## Exercise requirements
The pictures in the data below are to be omitted; all else must be duplicated exactly.

## Dataset records
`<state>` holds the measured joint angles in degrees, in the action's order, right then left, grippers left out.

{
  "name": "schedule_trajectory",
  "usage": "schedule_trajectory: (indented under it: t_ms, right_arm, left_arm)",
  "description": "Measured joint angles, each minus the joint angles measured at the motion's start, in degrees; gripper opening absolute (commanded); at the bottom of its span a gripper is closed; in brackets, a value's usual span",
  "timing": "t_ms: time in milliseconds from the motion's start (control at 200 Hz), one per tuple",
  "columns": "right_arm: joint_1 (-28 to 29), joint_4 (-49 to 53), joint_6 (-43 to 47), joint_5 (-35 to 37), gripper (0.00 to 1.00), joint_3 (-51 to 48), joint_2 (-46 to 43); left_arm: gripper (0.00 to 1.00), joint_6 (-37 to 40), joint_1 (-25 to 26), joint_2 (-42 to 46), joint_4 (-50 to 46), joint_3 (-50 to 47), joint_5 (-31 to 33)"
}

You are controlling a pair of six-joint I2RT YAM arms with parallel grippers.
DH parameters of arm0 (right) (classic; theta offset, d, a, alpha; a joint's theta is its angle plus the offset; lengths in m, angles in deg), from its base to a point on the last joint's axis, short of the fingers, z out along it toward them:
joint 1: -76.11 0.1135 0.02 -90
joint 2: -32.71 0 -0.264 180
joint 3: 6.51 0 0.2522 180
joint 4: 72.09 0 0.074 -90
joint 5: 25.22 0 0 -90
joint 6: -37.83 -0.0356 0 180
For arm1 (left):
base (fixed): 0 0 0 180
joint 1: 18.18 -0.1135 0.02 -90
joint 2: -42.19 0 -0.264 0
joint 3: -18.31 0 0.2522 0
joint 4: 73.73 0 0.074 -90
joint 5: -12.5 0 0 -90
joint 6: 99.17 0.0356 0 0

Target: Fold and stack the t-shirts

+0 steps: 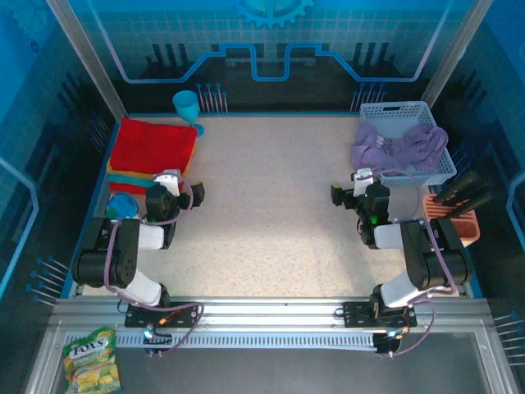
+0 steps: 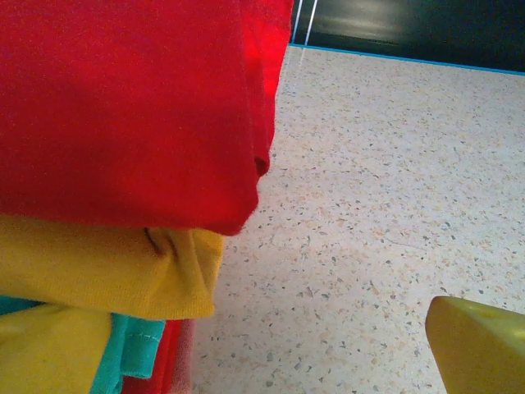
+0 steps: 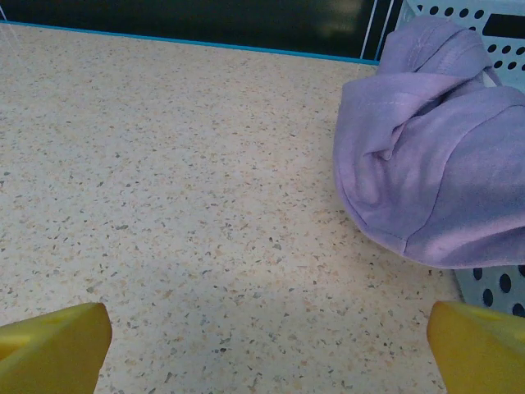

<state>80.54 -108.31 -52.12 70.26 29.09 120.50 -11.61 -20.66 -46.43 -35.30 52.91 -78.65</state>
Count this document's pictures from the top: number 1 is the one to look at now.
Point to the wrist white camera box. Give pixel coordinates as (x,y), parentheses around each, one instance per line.
(169,181)
(363,180)

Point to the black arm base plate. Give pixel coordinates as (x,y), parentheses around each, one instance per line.
(354,314)
(184,316)

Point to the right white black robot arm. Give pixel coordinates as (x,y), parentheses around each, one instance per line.
(422,254)

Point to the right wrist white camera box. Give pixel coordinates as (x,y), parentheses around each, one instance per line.
(363,180)

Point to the grey metal platform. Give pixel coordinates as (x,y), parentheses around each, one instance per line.
(287,373)

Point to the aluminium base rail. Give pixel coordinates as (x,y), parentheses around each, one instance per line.
(266,312)

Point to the pink white knife block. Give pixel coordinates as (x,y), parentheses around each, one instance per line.
(471,230)

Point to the large red folded t-shirt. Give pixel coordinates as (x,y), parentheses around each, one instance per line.
(152,143)

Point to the aluminium frame post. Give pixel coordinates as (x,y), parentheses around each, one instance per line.
(464,41)
(78,41)

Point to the lavender plastic basket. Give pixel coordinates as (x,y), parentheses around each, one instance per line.
(414,113)

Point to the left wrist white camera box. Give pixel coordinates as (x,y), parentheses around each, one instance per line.
(169,181)

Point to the green yellow candy bag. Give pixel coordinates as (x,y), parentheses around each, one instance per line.
(90,361)

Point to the teal folded t-shirt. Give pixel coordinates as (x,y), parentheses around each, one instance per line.
(131,180)

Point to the purple printed t-shirt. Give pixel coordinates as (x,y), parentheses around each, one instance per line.
(377,149)

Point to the blue green bowl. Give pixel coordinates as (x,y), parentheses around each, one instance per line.
(121,205)

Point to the blue plastic goblet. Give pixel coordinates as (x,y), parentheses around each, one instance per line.
(186,106)

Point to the thin red folded t-shirt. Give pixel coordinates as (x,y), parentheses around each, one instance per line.
(127,189)

## The completed task
`<state>` holds the measured joint angles in degrees, in the action's order, right then left, grippers left out.

{
  "name": "schedule_trajectory",
  "usage": "schedule_trajectory: (indented under it: t_ms, right_arm, left_arm)",
  "description": "Measured joint angles, each minus the joint angles measured at the motion's start, in degrees; gripper opening absolute (commanded); at the bottom of its span a gripper is closed; in brackets, a value's usual span",
  "timing": "t_ms: time in milliseconds from the motion's start (control at 200 Hz), one per tuple",
  "columns": "right_arm: joint_1 (-28 to 29), joint_4 (-49 to 53), joint_6 (-43 to 47), joint_5 (-35 to 37), gripper (0.00 to 1.00), joint_3 (-51 to 48), joint_2 (-46 to 43); left_arm: gripper (0.00 to 1.00), joint_6 (-37 to 40), joint_1 (-25 to 26), joint_2 (-42 to 46), joint_4 (-50 to 46), joint_3 (-50 to 47), joint_5 (-31 to 33)"
}

You are controlling a pair of six-joint I2RT YAM arms with parallel grippers.
DH parameters of arm0 (right) (classic; theta offset, d, a, alpha; a joint's theta is its angle plus the offset; lengths in m, angles in deg), from its base to a point on the last joint's axis, short of the fingers, z out along it toward them:
joint 1: -76.11 0.1135 0.02 -90
joint 2: -32.71 0 -0.264 180
joint 3: 6.51 0 0.2522 180
joint 4: 72.09 0 0.074 -90
joint 5: 25.22 0 0 -90
joint 6: -37.83 -0.0356 0 180
For arm1 (left):
base (fixed): 0 0 0 180
joint 1: 18.18 -0.1135 0.02 -90
joint 2: -42.19 0 -0.264 0
joint 3: -18.31 0 0.2522 0
joint 4: 73.73 0 0.074 -90
joint 5: -12.5 0 0 -90
joint 6: 99.17 0.0356 0 0

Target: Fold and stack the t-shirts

+0 steps: 
+0 steps: 
+0 steps: 

<state>80.54 -108.31 -52.12 70.26 29.09 120.50 -11.61 -20.66 -46.43 -35.30 52.91 -78.65</state>
Count this document's pictures from the top: number 1 is the one to look at now.
Point to the wrist white camera box. Give pixel coordinates as (x,y), parentheses around each, one instance per line.
(169,181)
(363,180)

Point to the black arm base plate. Give pixel coordinates as (x,y), parentheses around each, one instance per line.
(354,314)
(184,316)

Point to the right white black robot arm. Give pixel coordinates as (x,y), parentheses around each, one instance per line.
(422,254)

Point to the right wrist white camera box. Give pixel coordinates as (x,y), parentheses around each, one instance per line.
(363,180)

Point to the grey metal platform. Give pixel coordinates as (x,y), parentheses around each, one instance per line.
(287,373)

Point to the aluminium base rail. Give pixel coordinates as (x,y), parentheses around each, one instance per line.
(266,312)

Point to the pink white knife block. Give pixel coordinates as (x,y), parentheses around each, one instance per line.
(471,230)

Point to the large red folded t-shirt. Give pixel coordinates as (x,y), parentheses around each, one instance per line.
(152,143)

Point to the aluminium frame post. Give pixel coordinates as (x,y), parentheses around each, one instance per line.
(464,41)
(78,41)

Point to the lavender plastic basket. Give pixel coordinates as (x,y), parentheses around each, one instance per line.
(414,113)

Point to the left wrist white camera box. Give pixel coordinates as (x,y), parentheses around each, one instance per line.
(169,181)

Point to the green yellow candy bag. Give pixel coordinates as (x,y), parentheses around each, one instance per line.
(90,361)

Point to the teal folded t-shirt. Give pixel coordinates as (x,y), parentheses around each, one instance per line.
(131,180)

Point to the purple printed t-shirt. Give pixel coordinates as (x,y), parentheses around each, one instance per line.
(377,149)

Point to the blue green bowl. Give pixel coordinates as (x,y), parentheses around each, one instance per line.
(121,205)

Point to the blue plastic goblet. Give pixel coordinates as (x,y), parentheses around each, one instance per line.
(186,106)

Point to the thin red folded t-shirt. Give pixel coordinates as (x,y), parentheses around each, one instance per line.
(127,189)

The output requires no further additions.